The SDM server provides users with a fast and accurate means of assessing the impact that a mutation will have on protein structure and stability. It provides a 3D view of the wild-type and mutant residues, allowing users to inspect the structural context of the sidechains. SDM is a useful tool for identifying possible disease associations and has been applied to the task of predicting deleterious nsSNPs at the genome scale (25,26,65) and also for generating new hypotheses regarding: (i) the molecular aetiology of renal cell carcinoma and pheochromocytoma in the cancer syndrome, von Hippel-Lindau disease (66); (ii) the structural effects of mutations in thyroid stimulating hormone receptor that are associated with congenital non-goitrous hypothyroidism (67); and (iii) tumour risk associated with mutations in succinate dehydrogenase D (68).

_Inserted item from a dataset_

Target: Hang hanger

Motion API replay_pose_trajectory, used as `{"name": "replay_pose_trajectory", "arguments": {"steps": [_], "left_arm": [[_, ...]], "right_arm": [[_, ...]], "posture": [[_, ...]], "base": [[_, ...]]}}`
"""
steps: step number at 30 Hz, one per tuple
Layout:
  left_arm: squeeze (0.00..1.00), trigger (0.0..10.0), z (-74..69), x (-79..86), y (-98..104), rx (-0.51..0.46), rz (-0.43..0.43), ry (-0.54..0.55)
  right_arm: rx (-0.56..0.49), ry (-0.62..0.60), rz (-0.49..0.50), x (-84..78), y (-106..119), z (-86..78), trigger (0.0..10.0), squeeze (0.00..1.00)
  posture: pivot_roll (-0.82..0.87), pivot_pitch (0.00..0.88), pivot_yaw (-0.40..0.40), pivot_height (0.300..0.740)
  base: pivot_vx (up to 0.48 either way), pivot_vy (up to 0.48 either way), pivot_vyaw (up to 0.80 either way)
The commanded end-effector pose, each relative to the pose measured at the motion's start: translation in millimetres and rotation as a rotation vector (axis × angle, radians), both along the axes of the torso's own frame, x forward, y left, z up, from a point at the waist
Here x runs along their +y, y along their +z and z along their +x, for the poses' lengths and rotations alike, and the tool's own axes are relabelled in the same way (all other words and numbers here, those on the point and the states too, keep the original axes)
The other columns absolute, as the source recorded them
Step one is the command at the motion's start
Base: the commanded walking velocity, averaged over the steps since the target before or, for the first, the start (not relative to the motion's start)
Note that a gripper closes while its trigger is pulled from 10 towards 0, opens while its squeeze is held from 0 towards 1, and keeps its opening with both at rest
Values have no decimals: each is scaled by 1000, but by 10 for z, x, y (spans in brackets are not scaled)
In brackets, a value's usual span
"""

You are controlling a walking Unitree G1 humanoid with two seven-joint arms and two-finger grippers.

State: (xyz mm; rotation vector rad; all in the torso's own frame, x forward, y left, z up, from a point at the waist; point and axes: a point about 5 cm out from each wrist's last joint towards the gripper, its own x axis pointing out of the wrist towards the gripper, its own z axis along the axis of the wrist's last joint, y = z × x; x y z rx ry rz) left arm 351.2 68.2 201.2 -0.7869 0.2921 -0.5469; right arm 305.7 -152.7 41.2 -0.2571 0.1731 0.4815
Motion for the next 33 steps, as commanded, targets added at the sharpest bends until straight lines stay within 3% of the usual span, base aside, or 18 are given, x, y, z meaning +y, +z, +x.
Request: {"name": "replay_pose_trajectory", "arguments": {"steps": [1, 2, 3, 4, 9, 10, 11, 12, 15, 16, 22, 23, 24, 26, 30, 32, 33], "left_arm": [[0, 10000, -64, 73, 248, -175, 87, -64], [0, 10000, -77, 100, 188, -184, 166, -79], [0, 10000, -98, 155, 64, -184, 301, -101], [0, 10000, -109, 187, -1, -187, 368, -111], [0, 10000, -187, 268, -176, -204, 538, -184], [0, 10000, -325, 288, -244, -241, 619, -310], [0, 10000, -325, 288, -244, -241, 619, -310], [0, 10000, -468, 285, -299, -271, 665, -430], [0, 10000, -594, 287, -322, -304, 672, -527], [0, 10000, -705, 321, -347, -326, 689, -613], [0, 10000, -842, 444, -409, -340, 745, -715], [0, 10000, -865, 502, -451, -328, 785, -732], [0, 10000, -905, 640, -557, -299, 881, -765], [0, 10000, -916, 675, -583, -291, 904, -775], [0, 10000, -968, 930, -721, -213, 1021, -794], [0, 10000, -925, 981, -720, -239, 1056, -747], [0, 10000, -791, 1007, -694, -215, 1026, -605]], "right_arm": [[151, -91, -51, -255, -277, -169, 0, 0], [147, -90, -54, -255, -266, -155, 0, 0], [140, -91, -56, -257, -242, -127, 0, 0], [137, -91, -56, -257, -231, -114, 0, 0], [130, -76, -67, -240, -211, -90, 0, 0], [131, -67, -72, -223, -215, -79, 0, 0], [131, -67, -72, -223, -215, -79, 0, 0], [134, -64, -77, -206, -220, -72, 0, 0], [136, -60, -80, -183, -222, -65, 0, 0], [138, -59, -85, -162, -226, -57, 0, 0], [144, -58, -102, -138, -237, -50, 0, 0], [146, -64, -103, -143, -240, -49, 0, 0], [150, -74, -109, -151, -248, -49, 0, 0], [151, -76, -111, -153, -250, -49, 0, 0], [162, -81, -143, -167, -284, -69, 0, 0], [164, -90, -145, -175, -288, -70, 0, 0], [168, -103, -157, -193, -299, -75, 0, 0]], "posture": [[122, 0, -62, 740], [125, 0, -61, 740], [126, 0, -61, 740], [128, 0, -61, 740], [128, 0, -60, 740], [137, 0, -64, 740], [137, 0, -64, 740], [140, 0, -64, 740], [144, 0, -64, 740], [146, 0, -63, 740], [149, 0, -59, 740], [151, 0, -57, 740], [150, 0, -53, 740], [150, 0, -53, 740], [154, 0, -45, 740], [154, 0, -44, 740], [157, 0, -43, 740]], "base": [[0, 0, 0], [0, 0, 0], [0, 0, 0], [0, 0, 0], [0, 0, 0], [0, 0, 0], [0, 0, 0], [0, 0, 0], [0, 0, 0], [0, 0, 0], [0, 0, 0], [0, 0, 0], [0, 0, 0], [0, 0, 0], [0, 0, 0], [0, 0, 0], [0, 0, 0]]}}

It has also been used in the analysis of mutations in the autoimmune regulator protein (69), mixed lineage kinase 3 (70), the adaptor protein MyD88 adaptor-like (71) and breast cancer susceptibility gene 1 (72).

FUNDING

This work was supported by the Biotechnology and Biological Sciences Research Council (research studentship to C.L.W.) and a Wellcome Trust Programme Grant (to T.L.B.). Funding for open access charge: Wellcome Trust Programme Grant.

Conflict of interest statement. None declared.